• About this exercise: From the entries, return every line where the string "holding" shows up.

• Data records:
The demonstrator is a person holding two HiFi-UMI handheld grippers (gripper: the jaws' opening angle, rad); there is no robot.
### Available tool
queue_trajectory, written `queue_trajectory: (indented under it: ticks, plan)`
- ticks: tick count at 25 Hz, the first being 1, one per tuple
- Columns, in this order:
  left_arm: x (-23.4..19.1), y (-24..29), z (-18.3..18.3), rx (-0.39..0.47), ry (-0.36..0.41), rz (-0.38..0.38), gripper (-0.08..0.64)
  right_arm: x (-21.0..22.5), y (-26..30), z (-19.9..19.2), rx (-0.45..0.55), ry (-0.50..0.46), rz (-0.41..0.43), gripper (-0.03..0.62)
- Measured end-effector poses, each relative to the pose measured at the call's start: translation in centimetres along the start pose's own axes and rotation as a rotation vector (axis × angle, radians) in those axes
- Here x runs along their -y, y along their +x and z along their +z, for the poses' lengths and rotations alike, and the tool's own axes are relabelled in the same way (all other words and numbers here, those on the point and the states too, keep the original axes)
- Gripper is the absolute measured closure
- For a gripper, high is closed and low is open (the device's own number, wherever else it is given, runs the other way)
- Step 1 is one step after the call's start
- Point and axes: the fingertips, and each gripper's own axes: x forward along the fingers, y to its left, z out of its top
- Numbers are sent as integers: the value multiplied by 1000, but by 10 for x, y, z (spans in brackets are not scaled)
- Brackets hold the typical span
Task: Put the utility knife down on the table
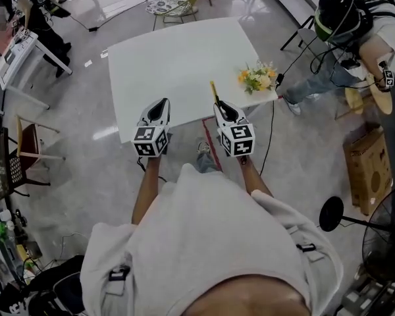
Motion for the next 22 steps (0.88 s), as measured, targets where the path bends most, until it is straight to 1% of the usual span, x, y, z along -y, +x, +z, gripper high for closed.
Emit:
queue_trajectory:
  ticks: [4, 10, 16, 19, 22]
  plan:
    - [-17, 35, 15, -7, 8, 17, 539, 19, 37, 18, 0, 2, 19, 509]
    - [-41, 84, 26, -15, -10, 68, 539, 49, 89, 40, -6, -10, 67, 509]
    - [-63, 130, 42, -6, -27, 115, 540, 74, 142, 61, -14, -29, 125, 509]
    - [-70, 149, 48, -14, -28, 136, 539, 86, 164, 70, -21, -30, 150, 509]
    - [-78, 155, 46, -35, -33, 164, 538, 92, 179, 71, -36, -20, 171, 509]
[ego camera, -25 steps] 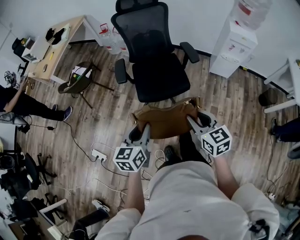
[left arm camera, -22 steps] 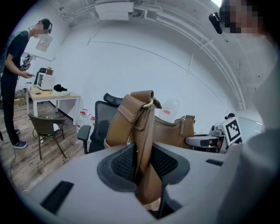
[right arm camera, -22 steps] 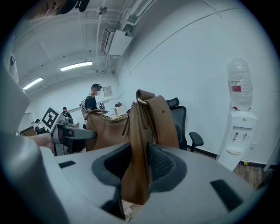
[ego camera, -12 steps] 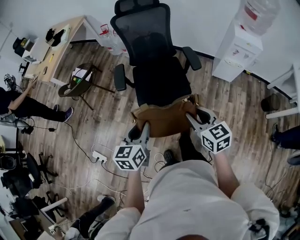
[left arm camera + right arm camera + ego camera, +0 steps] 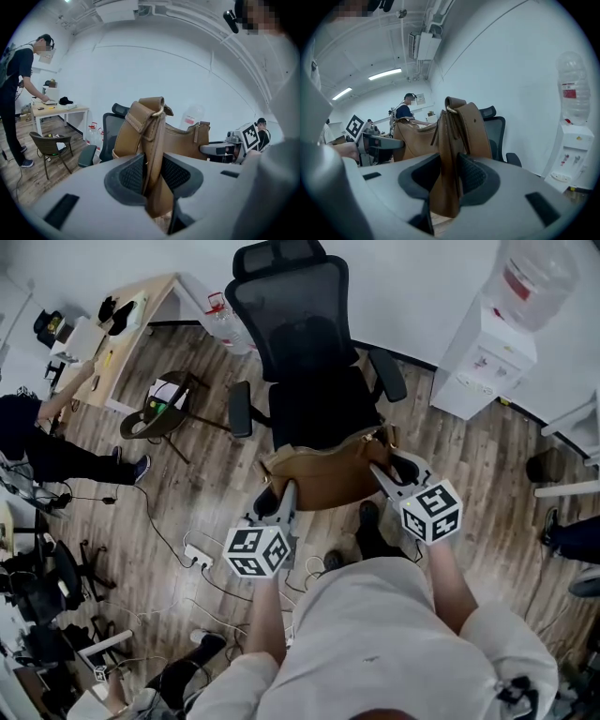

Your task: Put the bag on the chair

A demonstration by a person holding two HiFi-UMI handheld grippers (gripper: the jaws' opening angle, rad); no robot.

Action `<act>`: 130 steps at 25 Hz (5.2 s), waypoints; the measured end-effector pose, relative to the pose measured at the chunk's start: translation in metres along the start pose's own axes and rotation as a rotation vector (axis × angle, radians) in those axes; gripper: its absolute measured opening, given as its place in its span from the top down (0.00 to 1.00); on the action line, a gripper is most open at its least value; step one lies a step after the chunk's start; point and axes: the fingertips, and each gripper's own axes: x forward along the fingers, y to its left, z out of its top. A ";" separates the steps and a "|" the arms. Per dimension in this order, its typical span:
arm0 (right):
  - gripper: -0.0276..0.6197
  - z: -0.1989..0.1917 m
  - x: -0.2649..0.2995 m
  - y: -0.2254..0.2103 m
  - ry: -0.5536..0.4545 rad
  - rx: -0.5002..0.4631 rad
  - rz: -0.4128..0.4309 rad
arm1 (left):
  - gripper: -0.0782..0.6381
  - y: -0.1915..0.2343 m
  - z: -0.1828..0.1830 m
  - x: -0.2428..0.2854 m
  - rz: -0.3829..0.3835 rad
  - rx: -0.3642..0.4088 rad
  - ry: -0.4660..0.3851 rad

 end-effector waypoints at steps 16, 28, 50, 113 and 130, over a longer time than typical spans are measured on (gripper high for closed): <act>0.77 0.038 0.022 -0.075 -0.012 -0.040 0.084 | 0.75 -0.018 0.031 0.065 0.086 -0.015 -0.061; 0.77 0.032 0.045 -0.088 0.033 -0.008 0.099 | 0.75 -0.004 0.027 0.086 0.116 -0.030 -0.023; 0.77 0.090 0.182 -0.138 0.097 0.002 -0.016 | 0.75 0.111 0.100 0.200 0.006 -0.024 0.034; 0.77 -0.062 0.394 -0.243 0.361 0.217 -0.066 | 0.75 0.272 -0.024 0.386 -0.019 -0.124 0.304; 0.77 -0.100 0.446 -0.283 0.350 0.194 -0.062 | 0.75 0.301 -0.066 0.439 0.002 -0.119 0.317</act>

• Exercise solution:
The demonstrator is a person holding two HiFi-UMI handheld grippers (gripper: the jaws' opening angle, rad); there is no robot.
A demonstration by a person holding two HiFi-UMI handheld grippers (gripper: the jaws' opening angle, rad); no robot.

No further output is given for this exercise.